Ilustrasi

(SPNEWS) Jakarta, Produsen sepatu ternama Adidas, PT Panarub Industry yang berlokasi di Tangerang, Banten, diduga melakukan diskriminasi dan eksploitasi terhadap buruhnya. Kondisi ini masif terjadi sejak covid-19 dan ramainya pemberitaan soal resesi global.

Panarub bahkan diduga memotong upah karyawan dan melakukan Pemutusan Hubungan Kerja (PHK) secara sepihak.

“Sebagai contoh PT Panarub Industry yang menjadi mitra produksi (pemasok/supplier Adidas) di Indonesia telah melakukan pemotongan upah pekerja serta memberhentikan ribuan pekerja secara sepihak,” tulis Sekretaris Jenderal Gabungan Serikat Buruh Indonesia (GSBI), Emelia Yanti Siahaan dalam keterangan (9/5/2023).

Berdasarkan hasil investigasi dan perhitungan serikat pekerja, PT Panarub setidaknya diduga memotong upah buruh sebanyak dua kali selama masa pandemi yakni pada Juni-Juli dan Agustus-September 2020. Rata-rata pemotongan upah sebesar Rp 800.000 hingga Rp 1.300.000 pada dua periode tersebut.

“Kami meyakini, Panarub dan Adidas mengambil banyak keuntungan dari praktik melanggar hak-hak buruh,” ujar Emelia.

Di samping itu, PT Panarub terus menggalakkan gelombang Pemutusan Hubungan Kerja (PHK) bagi para buruh. Berdasarkan data yang dihimpun Federasi Serikat Buruh Garteks, sebanyak 1500 pekerja terkena PHK dengan alasan resesi ekonomi.

Baca juga:  BELDOG, BEL NGAJEDOG

Kemudian dari data Serikat Pekerja Nasional (SPN) setidaknya ada 360 anggota mereka yang terkena PHK pada periode 2022-2023. Dalam melakukan PHK, PT Panarub diindikasi melakukan tindakan intimidasi dan memanfaatkan kerentanan buruh. GSBI mengatakan, PT Panarub mengancam akan memotong jumlah pesangon jika surat PHK tidak ditandatangani segera.

“HRD (PT Panarub) bilang kalau ini surat ga di tanda tangan, nominal yang didapat akan jauh lebih rendah. (Buruh) nggak dikasih waktu 7 hari untuk memutuskan, langsung hari H, di-PHK, “ujarnya.

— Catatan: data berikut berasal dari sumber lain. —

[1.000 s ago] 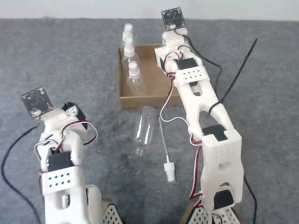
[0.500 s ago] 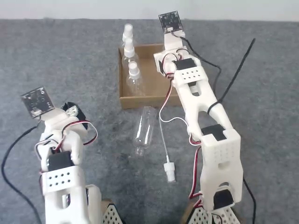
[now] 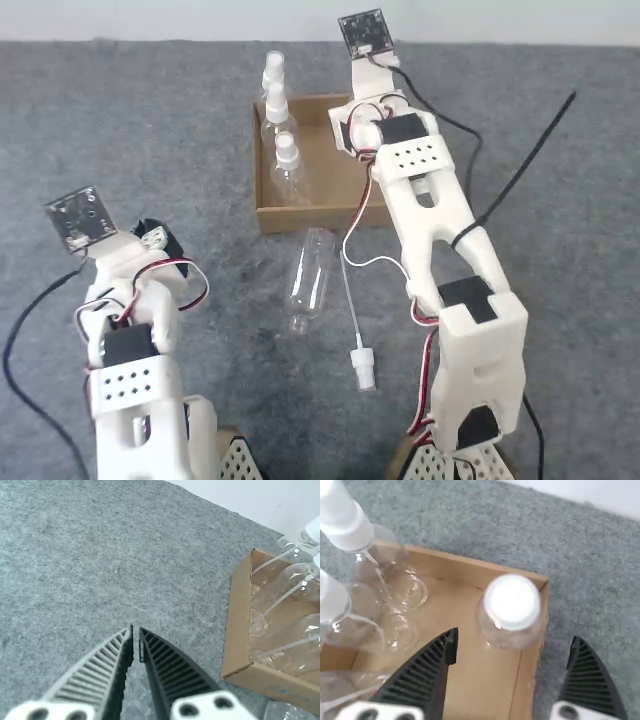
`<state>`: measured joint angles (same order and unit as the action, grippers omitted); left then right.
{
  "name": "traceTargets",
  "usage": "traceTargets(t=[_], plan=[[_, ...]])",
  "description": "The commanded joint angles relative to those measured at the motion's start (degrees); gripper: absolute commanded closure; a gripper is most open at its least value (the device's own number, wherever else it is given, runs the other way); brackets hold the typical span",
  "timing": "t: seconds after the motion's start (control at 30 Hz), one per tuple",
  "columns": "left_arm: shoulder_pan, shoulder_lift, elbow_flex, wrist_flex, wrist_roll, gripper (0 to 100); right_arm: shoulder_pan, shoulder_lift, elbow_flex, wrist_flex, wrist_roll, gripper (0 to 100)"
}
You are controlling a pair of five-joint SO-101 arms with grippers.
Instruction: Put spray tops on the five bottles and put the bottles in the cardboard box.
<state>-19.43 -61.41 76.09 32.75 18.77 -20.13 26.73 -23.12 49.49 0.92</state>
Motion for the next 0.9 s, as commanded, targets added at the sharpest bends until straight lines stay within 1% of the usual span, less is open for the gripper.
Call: traceTargets(t=[0.0, 0.23, 0.43, 0.6, 0.87], plan=[[-0.35, -0.79, -0.40, -1.85, -0.62, 99, -1.36, -7.43, -2.29, 3.03, -0.62, 71.2], [-0.35, -0.79, -0.40, -1.85, -0.62, 99, -1.36, -11.56, -2.29, 9.01, -0.70, 71.3], [-0.44, -0.79, -0.40, -1.85, -0.62, 99, -1.27, -17.36, -2.29, 15.43, -5.19, 71.3], [-0.44, -0.79, -0.40, -1.85, -0.62, 99, -2.24, -21.85, -2.29, 21.05, -5.45, 71.3], [-0.44, -0.79, -0.40, -1.85, -0.70, 99, -4.53, -23.25, -2.29, 29.76, -5.45, 71.3]])
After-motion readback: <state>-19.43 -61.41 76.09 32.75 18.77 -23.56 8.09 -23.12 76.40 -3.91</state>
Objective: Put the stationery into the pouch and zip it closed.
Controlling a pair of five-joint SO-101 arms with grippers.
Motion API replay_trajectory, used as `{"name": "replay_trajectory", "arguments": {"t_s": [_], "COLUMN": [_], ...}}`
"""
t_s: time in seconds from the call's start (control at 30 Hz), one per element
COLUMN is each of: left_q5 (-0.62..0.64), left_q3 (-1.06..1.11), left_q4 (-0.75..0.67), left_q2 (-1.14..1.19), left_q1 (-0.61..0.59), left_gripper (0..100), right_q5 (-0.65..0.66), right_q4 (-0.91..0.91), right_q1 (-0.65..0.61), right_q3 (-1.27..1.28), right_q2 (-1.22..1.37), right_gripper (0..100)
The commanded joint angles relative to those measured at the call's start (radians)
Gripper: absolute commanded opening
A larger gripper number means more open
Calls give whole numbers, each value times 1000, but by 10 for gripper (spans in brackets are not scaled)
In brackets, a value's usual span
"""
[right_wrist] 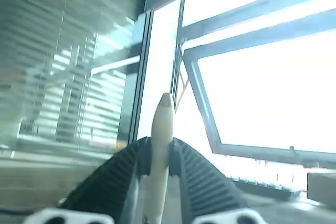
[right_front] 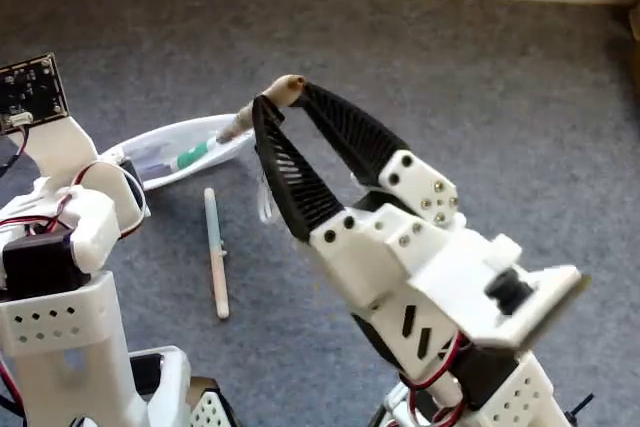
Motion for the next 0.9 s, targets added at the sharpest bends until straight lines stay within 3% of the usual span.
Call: {"name": "replay_trajectory", "arguments": {"t_s": [0.0,0.23,0.47,0.87], "left_q5": [9,8,8,8], "left_q3": [-54,-41,-42,-41], "left_q4": [-41,-41,-41,-41], "left_q2": [-13,-16,-19,-19], "left_q1": [22,22,21,22], "left_gripper": [7,7,7,7], "right_q5": [41,213,307,311], "right_q4": [-203,-581,-829,-888], "right_q1": [8,-110,-214,-209], "right_q3": [35,200,429,467], "right_q2": [44,194,265,361], "right_gripper": [5,5,5,5]}}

Padahal, merujuk pada ketentuan Pasal 37 Ayat (3) PP No. 35 Tahun 2021 menyebut “Pemberitahuan Pemutusan Hubungan Kerja dibuat dalam bentuk surat pemberitahuan dan disampaikan secara sah dan patut oleh Pengusaha kepada Pekerja/Buruh dan/atau Serikat Pekerja Serikat Buruh paling lama 14 (empat belas) hari kerja sebelum Pemutusan Hubungan Kerja.”

Baca juga:  HASIL SURVEI, KORUPSI DI INDONESIA MENINGKAT

Selain itu, Pasal 39 Ayat (1) PP No 35 Tahun 2021 menyatakan “Pekerja/Buruh yang telah mendapatkan surat pemberitahuan Pemutusan Hubungan Kerja dan menyatakan menolak, harus membuat surat penolakan disertai alasan paling lama 7 (tujuh) hari kerja setelah diterimanya surat pemberitahuan.

GSBI menambahkan PHK sepihak yang digencarkan PT Panarub telah menjadi malapetaka bagi buruh yang tetap bekerja di pabrik. Mereka yang tetap bekerja kelimpahan beban tambahan untuk mengisi tugas rekan-rekannya yang terkena PHK. Bahkan buruh di PT Panarub disebut bekerja selama 11-12 jam per hari.

“Panarub sampai hari ini masih lembur, ada videonya. PHK jalan terus, tapi lembur juga jalan terus,” lanjutnya.

“Karena PHK, kerjaan malah jadi keteteran. Orang nggak ada, kerjaan banyak, malah jadi kayak kerja rodi. 1 orang bisa mengerjakan 2-3 proses di pabrik yang tadinya hanya mengerjakan 1 proses,” jelasnya.